*Problem*. Your job with the data below is to output exactly the lines from the one holding "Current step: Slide" down to the one holding "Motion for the", both included, and no others.
----
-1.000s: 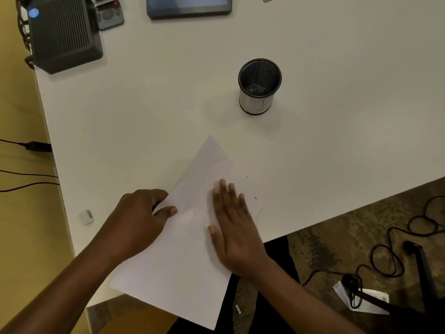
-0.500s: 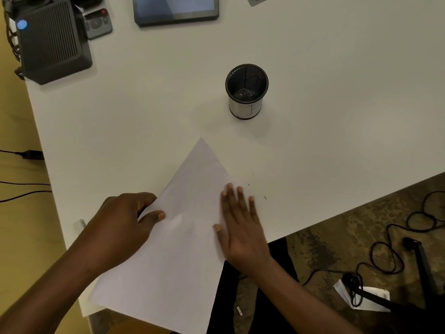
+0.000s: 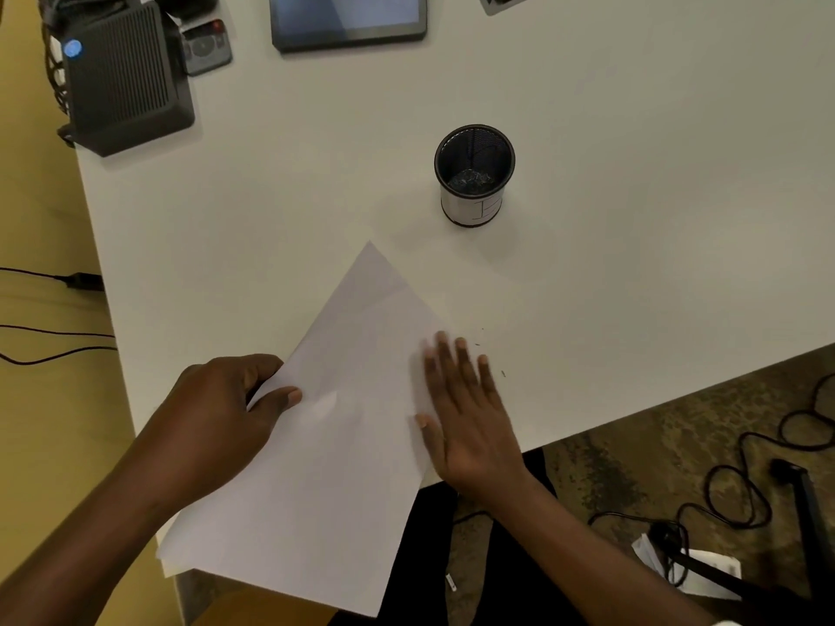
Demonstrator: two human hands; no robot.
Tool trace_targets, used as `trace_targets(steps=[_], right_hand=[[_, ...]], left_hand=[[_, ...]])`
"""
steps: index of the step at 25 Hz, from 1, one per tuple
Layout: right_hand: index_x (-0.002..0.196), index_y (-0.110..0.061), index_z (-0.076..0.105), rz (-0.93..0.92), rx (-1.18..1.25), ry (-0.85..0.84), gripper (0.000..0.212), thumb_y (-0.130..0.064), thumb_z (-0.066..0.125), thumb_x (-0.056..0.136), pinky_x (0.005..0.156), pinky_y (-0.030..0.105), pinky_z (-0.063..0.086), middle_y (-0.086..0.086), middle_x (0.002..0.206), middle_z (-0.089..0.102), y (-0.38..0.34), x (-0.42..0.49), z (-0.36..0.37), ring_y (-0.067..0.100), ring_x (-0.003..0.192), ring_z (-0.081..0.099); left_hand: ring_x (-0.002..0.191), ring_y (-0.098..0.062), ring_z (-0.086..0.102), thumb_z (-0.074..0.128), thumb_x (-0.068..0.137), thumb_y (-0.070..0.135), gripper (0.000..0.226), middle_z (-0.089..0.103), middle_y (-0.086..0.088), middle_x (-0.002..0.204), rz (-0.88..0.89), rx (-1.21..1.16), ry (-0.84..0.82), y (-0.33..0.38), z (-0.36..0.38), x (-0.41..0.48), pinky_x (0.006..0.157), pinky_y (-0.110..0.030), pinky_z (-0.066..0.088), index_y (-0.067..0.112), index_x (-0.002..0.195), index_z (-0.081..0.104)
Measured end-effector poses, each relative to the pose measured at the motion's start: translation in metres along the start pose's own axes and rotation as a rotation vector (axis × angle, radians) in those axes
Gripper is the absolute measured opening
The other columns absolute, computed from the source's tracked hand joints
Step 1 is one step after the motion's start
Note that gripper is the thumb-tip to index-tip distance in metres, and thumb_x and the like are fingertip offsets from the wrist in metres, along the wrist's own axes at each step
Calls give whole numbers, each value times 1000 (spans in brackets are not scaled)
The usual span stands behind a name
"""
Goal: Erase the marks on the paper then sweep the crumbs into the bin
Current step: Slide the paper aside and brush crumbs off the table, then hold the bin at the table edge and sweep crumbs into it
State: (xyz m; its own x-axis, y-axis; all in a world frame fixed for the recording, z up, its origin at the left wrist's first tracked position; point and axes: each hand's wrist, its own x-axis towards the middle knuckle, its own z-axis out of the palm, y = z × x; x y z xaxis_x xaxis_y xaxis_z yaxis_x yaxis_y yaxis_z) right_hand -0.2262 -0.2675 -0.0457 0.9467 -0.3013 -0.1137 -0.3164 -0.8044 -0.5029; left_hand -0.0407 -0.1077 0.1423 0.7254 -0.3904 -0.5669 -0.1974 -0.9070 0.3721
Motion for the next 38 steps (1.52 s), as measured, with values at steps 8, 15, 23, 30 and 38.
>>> trace_targets(steps=[8,15,23,30,38], right_hand=[[158,-6,22,37,148,117,65,-33,45,103,126,48,14,15,168,13,7,21,-27,29,157,5],[146,-11,48,54,199,167,50,-33,48,102,116,39,39,6,154,47,62,57,-62,19,145,39],[153,-9,37,-201,-10,-100,57,-35,37,102,123,43,27,7,164,29,135,75,-67,21,154,21],[157,-8,27,-291,-50,-148,60,-29,40,102,126,43,17,9,168,16,149,75,-62,22,157,9],[160,-13,17,-259,-84,-171,64,-34,37,102,128,34,5,4,170,8,149,74,-58,16,157,0]], left_hand=[[81,-26,73,70,95,21,7,78,0,88,-227,-316,141,-45,6,18,81,-46,58,25,92,75],[96,-32,63,72,93,16,10,70,-12,102,-562,-583,323,-139,50,73,91,-45,50,9,100,72],[115,-48,55,81,84,32,60,57,-30,124,-562,-105,562,-132,77,78,95,-55,48,-1,128,55],[134,-28,51,73,58,77,116,53,-10,146,82,-392,566,44,145,143,113,-48,41,8,147,43],[144,-16,40,82,54,74,123,46,5,154,232,-534,508,140,181,217,123,-57,17,18,152,34]])
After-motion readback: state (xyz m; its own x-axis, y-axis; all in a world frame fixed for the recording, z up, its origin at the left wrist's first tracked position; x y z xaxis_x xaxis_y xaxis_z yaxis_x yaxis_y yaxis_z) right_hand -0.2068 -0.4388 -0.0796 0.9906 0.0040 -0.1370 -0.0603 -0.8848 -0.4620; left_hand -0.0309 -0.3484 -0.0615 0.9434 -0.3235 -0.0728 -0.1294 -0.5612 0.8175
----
*Exercise output*.
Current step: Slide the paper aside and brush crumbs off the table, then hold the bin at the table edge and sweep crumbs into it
State: (xyz m; its own x-axis, y-axis; all in a world frame fixed for the recording, z up, its origin at the left wrist's first tracked position; point and axes: each hand's wrist, its own x-axis towards the middle knuckle, its own z-axis out of the palm, y = z × x; x y z xaxis_x xaxis_y xaxis_z yaxis_x yaxis_y yaxis_z) right_hand -0.2262 -0.2675 -0.0457 0.9467 -0.3013 -0.1137 -0.3164 -0.8044 -0.5029; left_hand -0.0407 -0.1077 0.1423 0.7254 -0.3904 -0.5669 -0.1974 -0.9070 0.3721
Motion for the next 38 steps (1.52 s), as measured, with values at steps 8, 15, 23, 30 and 38.

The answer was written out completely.